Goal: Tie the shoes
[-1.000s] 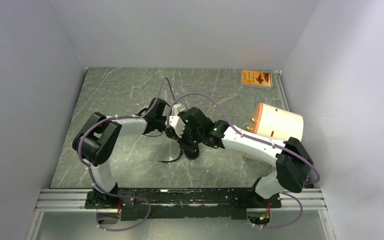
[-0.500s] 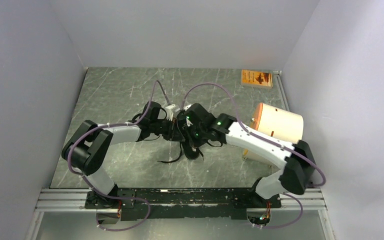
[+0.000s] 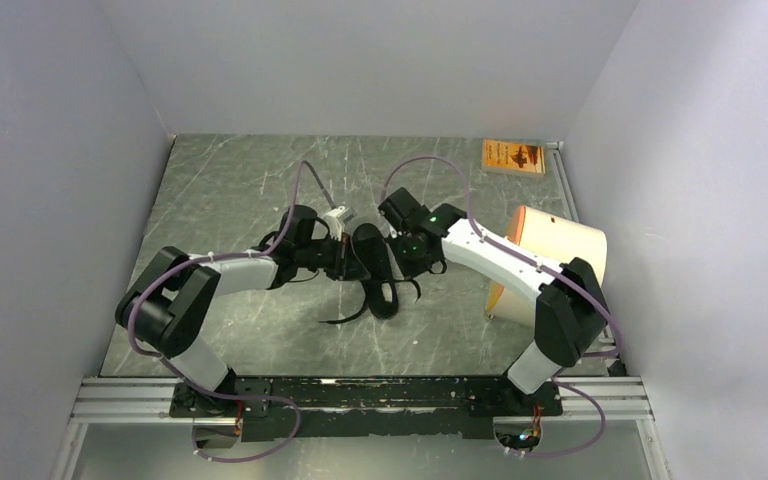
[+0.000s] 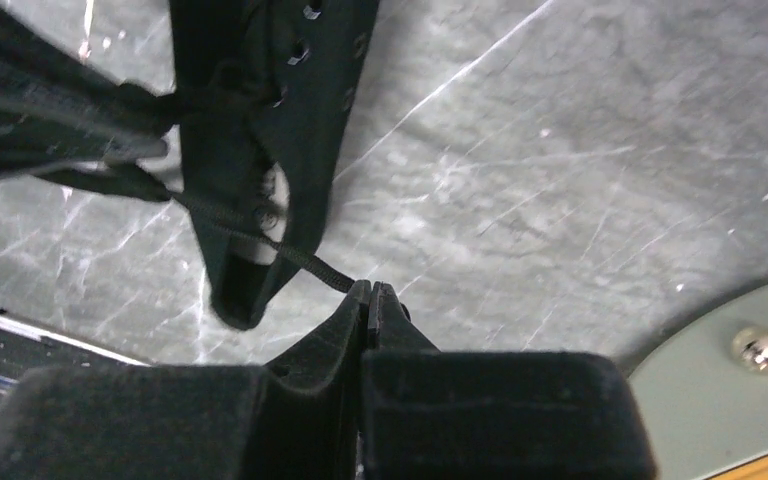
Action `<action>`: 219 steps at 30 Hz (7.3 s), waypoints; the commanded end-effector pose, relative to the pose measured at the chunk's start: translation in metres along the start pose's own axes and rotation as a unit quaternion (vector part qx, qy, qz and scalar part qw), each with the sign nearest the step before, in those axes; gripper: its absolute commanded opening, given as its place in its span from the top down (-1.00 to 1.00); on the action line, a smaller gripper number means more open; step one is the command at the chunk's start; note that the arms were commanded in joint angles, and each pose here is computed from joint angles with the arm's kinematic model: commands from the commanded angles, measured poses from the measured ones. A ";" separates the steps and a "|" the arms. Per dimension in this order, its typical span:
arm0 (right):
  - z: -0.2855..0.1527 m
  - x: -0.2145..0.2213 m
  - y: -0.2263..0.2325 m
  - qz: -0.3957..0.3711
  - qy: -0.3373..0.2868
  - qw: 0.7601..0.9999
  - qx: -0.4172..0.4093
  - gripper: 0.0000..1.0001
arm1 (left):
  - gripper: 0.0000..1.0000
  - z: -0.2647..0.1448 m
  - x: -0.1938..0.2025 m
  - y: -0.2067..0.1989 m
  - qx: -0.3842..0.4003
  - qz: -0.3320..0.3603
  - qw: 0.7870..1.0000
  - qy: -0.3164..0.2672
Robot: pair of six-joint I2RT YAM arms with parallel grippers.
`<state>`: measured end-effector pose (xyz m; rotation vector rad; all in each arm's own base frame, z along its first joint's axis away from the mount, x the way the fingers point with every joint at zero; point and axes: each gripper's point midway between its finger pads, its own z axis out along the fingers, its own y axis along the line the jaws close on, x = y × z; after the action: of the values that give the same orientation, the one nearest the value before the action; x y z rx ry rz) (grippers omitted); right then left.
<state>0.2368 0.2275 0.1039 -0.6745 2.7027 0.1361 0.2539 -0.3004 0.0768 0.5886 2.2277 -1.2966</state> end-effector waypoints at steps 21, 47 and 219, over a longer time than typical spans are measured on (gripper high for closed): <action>0.014 -0.030 -0.017 0.022 -0.044 0.998 -0.045 1.00 | 0.90 0.012 -0.063 -0.031 0.068 0.048 0.990 -0.115; 0.020 -0.016 -0.022 0.025 -0.065 0.985 -0.156 0.22 | 0.91 -0.008 -0.025 -0.014 0.022 0.060 0.992 -0.110; 0.024 -0.041 0.003 -0.040 -0.262 0.939 -0.218 0.26 | 0.71 0.019 -0.016 0.005 0.057 0.030 0.998 0.008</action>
<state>0.2646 0.2627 0.0861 -0.7673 2.1353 0.8602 0.2664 -0.3153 0.0724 0.6766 2.1746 -1.4136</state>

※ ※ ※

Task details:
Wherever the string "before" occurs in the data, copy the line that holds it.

Solution:
Action `<action>`: 219 steps at 30 Hz (7.3 s), waypoints; the commanded end-effector pose, relative to the pose measured at the chunk's start: translation in metres along the start pose's own axes and rotation as a unit quaternion (vector part qx, qy, qz and scalar part qw), each with the sign nearest the step before, in those axes; gripper: its absolute commanded opening, given as its place in its span from the top down (-1.00 to 1.00); on the action line, a smaller gripper number means more open; step one is the command at the chunk's start; note that the arms were commanded in joint angles, and each pose here is computed from joint angles with the arm's kinematic model: commands from the commanded angles, measured poses from the measured ones. A ";" separates the steps and a "|" the arms. Per dimension in this order, its typical span:
`<state>`: measured end-effector pose (xyz m; rotation vector rad; all in each arm's own base frame, z along its first joint's axis away from the mount, x the way the fingers point with every joint at zero; point and axes: each gripper's point midway between its finger pads, its own z axis out along the fingers, its own y axis along the line the jaws close on, x = y × z; after the action: of the values that give the same orientation, the one nearest the value before the action; x y z rx ry rz) (grippers omitted); right then left.

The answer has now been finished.